I Need You, dedicada às belas mulheres cariocas, foi a segunda representante de Second Helping, de 1974. O quarto disco, Gimme Back My Bullets, foi reproduzido pela faixa-título, porém, (I Got The) Same Old Blues e Double Trouble poderiam entrar no repertório e aprofundar o quê de velho oeste.

Há quem chame o Lynyrd Skynyrd atual de banda tributo, mas dando um teor bastante negativo à palavra tributo, visto que todos os membros originais morreram. Johnny Van Zant, irmão mais novo de Ronnie Van Zant, um dos fundadores do grupo, leva adiante – e com muito respeito e reverência – a herança musical que os caras criaram décadas atrás.

Além do mais, a nova formação do conjunto colocou na praça álbuns caprichados como God & Guns (2009) Last of a Dyin’ Breed (2012). Dessa forma, a tentativa de desvalorizar o trabalho  do “novo Lynyrd Skynyrd” só encontra terreno fértil em gente que está presa em 1975.

E o peso de God & Guns chegou com os dois pés na porta ao som de Still Unbroken ao passo que a década de 1970 se defendeu Saturday Night Special, Down South Jukin’ e The Needle and the Spoon.

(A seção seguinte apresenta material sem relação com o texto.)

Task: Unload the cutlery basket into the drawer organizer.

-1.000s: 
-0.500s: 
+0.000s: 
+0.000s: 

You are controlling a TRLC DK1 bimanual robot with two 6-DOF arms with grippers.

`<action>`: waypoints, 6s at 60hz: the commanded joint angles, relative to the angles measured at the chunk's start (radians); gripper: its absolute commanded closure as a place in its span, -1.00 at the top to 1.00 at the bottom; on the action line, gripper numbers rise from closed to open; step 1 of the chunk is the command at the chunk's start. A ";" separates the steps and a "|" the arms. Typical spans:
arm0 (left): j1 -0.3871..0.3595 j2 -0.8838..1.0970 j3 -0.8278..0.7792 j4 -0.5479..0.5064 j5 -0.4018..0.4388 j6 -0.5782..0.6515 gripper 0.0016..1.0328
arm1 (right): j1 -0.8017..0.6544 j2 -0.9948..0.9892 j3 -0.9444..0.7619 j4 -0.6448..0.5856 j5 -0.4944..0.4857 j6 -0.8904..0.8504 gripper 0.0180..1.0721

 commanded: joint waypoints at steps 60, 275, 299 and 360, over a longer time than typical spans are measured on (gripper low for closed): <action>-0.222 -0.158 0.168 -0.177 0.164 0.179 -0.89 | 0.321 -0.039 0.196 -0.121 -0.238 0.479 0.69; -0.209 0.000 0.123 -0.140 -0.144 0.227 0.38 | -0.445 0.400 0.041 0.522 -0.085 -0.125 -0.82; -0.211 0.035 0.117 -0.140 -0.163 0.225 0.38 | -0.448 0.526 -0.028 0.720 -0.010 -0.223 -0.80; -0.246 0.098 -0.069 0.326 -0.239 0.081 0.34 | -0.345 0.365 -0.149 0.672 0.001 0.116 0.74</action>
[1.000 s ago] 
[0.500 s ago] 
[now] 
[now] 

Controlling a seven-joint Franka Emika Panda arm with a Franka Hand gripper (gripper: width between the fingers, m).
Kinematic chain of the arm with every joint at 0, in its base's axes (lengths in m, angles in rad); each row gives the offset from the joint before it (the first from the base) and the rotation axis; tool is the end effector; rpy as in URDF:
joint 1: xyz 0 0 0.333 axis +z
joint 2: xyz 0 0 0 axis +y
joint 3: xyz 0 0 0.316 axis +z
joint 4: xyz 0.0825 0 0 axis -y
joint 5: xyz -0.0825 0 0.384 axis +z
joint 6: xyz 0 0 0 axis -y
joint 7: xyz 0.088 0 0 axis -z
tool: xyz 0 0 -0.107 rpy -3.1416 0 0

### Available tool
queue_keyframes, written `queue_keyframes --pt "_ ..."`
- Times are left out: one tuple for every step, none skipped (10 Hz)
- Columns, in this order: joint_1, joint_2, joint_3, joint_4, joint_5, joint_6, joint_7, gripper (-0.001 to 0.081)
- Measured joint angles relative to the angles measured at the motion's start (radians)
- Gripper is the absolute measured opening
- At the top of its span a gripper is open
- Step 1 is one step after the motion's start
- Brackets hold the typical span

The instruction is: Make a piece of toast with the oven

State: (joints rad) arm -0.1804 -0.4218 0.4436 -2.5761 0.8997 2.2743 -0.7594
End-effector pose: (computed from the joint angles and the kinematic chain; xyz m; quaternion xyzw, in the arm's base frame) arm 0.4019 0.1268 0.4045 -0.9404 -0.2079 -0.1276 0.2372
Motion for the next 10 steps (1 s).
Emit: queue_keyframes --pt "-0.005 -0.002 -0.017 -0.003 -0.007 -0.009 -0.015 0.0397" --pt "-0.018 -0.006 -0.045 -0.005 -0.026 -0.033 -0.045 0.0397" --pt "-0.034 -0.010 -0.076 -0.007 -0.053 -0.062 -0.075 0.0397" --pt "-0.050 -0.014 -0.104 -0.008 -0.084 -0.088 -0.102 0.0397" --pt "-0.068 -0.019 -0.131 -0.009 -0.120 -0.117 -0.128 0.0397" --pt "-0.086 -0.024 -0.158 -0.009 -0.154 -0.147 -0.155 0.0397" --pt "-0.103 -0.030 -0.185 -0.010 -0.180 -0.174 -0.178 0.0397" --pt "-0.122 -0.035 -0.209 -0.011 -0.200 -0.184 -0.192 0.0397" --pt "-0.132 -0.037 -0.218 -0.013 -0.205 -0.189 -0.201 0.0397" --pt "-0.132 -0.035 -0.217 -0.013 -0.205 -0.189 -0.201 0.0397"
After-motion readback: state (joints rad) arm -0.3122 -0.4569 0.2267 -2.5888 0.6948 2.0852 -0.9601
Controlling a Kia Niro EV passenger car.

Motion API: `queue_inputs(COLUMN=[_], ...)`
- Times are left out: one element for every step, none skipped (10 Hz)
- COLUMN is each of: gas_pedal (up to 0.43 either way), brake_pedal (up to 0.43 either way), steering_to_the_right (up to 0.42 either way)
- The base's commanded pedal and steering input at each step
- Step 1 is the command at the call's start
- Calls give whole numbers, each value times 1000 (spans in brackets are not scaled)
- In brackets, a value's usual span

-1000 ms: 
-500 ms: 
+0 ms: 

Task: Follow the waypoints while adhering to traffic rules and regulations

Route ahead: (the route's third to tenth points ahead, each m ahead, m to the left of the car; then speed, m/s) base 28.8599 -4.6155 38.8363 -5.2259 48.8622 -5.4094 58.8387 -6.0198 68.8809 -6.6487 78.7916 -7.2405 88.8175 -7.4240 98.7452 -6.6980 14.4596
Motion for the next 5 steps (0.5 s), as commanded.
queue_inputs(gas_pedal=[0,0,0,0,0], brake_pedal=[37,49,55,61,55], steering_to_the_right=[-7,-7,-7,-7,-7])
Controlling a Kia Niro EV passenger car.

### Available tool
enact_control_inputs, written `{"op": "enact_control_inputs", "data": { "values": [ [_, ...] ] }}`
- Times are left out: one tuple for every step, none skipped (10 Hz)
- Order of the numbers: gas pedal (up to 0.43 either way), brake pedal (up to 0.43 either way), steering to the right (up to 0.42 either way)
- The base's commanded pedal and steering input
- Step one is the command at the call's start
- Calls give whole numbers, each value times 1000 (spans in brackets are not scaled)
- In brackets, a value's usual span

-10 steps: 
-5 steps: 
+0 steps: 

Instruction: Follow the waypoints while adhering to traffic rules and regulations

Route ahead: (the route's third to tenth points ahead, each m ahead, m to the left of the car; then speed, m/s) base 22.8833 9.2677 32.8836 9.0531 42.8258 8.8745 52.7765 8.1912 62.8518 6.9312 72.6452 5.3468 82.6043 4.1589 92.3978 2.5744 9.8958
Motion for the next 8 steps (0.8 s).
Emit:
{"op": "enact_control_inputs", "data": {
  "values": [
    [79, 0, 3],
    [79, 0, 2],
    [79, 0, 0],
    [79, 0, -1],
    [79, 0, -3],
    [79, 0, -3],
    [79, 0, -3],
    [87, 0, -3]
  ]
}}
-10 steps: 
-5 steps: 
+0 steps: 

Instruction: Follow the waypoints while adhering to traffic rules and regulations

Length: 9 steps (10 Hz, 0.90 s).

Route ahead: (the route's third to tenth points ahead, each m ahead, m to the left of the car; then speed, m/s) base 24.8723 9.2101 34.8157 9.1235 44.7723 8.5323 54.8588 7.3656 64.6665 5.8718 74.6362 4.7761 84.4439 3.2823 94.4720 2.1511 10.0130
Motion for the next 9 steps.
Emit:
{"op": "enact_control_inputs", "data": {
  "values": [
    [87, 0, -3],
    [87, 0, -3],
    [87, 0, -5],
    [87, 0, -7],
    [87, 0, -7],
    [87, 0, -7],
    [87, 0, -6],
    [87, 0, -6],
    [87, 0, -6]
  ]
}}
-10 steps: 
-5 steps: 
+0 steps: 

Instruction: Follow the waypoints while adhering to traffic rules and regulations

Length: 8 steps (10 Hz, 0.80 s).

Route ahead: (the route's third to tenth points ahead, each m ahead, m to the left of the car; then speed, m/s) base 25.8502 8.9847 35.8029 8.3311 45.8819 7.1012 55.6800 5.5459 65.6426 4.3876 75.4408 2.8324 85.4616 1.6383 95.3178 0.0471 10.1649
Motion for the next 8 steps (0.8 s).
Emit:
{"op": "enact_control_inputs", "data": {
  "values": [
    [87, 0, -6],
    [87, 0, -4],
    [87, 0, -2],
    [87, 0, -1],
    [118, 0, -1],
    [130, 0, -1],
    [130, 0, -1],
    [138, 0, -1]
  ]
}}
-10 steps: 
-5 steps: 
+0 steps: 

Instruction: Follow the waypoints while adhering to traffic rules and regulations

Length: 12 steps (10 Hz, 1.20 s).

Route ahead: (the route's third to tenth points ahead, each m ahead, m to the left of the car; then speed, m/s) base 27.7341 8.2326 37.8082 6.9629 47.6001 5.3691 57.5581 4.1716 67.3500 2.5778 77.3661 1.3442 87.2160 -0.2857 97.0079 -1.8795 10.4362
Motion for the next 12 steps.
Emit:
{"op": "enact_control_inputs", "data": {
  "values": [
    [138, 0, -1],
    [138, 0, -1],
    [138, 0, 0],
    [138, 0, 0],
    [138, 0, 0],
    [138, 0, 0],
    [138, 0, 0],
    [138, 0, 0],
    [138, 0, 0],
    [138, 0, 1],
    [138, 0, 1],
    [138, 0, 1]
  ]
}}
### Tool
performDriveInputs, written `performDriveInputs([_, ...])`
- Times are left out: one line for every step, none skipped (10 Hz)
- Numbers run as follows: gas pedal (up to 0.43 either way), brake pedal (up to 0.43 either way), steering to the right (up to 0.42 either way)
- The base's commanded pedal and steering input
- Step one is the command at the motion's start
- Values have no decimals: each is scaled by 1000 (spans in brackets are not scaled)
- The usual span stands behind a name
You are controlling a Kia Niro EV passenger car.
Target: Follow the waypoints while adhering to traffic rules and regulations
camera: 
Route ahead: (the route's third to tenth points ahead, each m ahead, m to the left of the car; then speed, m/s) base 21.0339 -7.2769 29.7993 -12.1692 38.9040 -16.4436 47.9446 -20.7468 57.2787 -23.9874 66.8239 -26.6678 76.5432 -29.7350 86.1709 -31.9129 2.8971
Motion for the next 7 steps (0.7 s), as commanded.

Para quem gosta do fantástico mundo das guitarras a apresentação foi um oásis! O índio Medlocke cobriu os timbres graves com as suas Gibsons Explorer, que têm grande ressonância devido a massa extra abaixo da ponte. Mark trouxe o estalado próprio da Fender Stratocaster de captador single coil, e Damon atendeu a fração da Les Paul, usando, inclusive, um modelo da ESP e dois da Gibson.

As baladas Tuesday’s Gone e Simple Man receberam o coro de milhares de vozes, assim como Gimme Three Steps, Call Me the Breeze e Sweet Home Alabama, mas em ritmo de farra. Antes de Sweet Home Alabama, a banda tocou os primeiros versos de Red, White & Blue, pena que não executaram a canção por completo, foi um ponto negativo do concerto.

O ‘encore’ foi com o mega clássico Free Bird! Aqui no Brasil brincamos com o tal “Toca Raul”, e lá nos States o equivalente é “Toca Free Bird”. A performance foi vigorosa com direito a imagens do patrão Ronnie Van Zant no telão “participando” da celebração em território carioca.

Foram noventa minutos de apresentação que passaram como um piscar de olhos, mas serviu para lavar a alma de quem esperava esse show há décadas. O público fez bonito, cantou, interagiu e deu um show à parte, o que deixou a banda visivelmente feliz. Torcemos para que isso sirva de um bom cartão de visita para que novas apresentações ocorram em nossa cidade.